## Exercise details
Repeat each line of the material below without change.

=== Begin Enclosure ===

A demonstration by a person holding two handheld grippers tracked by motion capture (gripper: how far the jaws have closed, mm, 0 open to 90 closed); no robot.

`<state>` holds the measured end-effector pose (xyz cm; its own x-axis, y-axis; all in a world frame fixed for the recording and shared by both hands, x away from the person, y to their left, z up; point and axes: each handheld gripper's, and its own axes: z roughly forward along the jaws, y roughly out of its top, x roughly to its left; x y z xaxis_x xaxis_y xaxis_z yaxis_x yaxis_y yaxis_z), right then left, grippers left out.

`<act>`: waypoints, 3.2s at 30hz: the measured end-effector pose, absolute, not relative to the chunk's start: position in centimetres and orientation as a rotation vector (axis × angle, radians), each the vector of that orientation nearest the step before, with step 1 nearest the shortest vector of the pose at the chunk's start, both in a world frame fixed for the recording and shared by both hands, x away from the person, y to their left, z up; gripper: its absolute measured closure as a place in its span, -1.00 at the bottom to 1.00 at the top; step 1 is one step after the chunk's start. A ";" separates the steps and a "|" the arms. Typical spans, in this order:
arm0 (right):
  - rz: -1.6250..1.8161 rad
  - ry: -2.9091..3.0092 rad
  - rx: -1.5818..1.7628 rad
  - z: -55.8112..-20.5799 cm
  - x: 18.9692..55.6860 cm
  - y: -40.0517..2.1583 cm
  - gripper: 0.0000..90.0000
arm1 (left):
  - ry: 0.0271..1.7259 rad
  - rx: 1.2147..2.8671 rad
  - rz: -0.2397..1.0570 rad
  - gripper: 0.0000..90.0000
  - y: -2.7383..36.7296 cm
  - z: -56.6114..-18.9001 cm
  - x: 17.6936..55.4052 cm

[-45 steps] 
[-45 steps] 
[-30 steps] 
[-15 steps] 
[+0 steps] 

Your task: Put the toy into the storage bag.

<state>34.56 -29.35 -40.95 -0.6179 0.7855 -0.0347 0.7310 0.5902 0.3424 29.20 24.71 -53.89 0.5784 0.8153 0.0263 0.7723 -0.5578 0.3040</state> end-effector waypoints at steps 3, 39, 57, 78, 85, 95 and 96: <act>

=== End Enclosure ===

## Answer space
A demonstration by a person holding two handheld grippers tracked by motion capture (gripper: how far the jaws have closed, mm, 0 open to 90 closed); no robot.

`<state>` holds the measured end-effector pose (xyz cm; its own x-axis, y-axis; all in a world frame fixed for the recording and shared by both hands, x away from the person, y to their left, z up; point and axes: each handheld gripper's, and its own axes: z roughly forward along the jaws, y roughly out of its top, x roughly to its left; x y z xaxis_x xaxis_y xaxis_z yaxis_x yaxis_y yaxis_z), right then left, grippers left out.

`<act>`: waypoints, 3.2s at 30hz: the measured end-effector pose, absolute, not relative to the chunk's start: position in centimetres and orientation as a rotation vector (axis × angle, radians), each the vector of that orientation nearest the step before, with step 1 nearest the shortest vector of the pose at the chunk's start, both in a world frame fixed for the recording and shared by both hands, x away from the person, y to their left, z up; gripper: its absolute measured closure as a place in its span, -1.00 at the bottom to 1.00 at the top; step 1 is one step after the chunk's start. A ";" separates the steps and a "|" the arms. Typical spans, in this order:
arm0 (right):
  - rz: -1.6250..1.8161 rad
  - ry: -2.9091..3.0092 rad
  - rx: -1.5818..1.7628 rad
  - z: -55.8112..-20.5799 cm
  - x: 18.9692..55.6860 cm
  - y: -40.0517..2.1583 cm
  - gripper: 0.0000..90.0000
arm1 (left):
  - ry: 0.0271..1.7259 rad
  - rx: 1.2147..2.8671 rad
  - rz: -0.2397..1.0570 rad
  - gripper: 0.0000..90.0000
  - y: -2.7383..36.7296 cm
  - z: -56.6114..-18.9001 cm
  - x: 17.6936..55.4052 cm

[-45 steps] 
[-45 steps] 
[-30 steps] 
[-15 steps] 
[+0 steps] 

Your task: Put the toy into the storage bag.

<state>34.56 -29.35 -40.95 -0.6179 0.7855 -0.0347 0.7310 0.5902 0.3424 29.20 24.71 -53.89 0.5784 0.8153 0.0263 0.7723 -0.5578 0.3040</state> end-effector waypoints at steps 3, 39, 57, 78, 85, 95 and 96: <act>

For this exercise, nothing further remains.